### What you will do:
Your answer is one number: the count of lines below that hold the word "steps".

═════ Supplied data

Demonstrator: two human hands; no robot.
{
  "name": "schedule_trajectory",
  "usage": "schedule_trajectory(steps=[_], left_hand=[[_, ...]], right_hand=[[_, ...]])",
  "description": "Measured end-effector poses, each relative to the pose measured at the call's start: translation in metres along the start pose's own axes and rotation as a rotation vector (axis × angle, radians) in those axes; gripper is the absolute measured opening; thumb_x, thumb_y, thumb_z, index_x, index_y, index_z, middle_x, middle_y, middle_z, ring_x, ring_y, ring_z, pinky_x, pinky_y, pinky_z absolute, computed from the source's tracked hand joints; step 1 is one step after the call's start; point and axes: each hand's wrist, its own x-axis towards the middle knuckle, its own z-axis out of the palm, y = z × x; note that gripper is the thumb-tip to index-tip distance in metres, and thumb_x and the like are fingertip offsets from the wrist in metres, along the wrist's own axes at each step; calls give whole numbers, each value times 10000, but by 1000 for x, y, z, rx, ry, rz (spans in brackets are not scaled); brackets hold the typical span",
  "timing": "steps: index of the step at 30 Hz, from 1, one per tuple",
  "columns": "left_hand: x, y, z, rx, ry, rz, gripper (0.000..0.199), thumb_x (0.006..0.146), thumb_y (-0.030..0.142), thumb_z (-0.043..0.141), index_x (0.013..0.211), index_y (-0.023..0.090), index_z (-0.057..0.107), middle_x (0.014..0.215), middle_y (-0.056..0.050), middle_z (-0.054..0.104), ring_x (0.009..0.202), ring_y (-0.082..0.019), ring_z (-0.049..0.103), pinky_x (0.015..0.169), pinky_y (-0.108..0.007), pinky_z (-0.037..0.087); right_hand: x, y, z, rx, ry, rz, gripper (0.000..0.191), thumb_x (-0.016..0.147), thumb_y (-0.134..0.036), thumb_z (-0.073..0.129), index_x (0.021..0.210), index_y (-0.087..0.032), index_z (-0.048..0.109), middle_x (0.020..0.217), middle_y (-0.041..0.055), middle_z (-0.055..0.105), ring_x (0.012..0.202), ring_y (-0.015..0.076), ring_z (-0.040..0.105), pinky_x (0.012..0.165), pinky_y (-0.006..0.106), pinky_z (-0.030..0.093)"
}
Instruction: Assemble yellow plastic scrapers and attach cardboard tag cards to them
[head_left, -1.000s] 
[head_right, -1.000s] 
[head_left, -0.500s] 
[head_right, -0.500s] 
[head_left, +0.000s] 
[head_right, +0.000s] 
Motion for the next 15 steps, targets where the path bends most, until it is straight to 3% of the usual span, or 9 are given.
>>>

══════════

### Solution:
3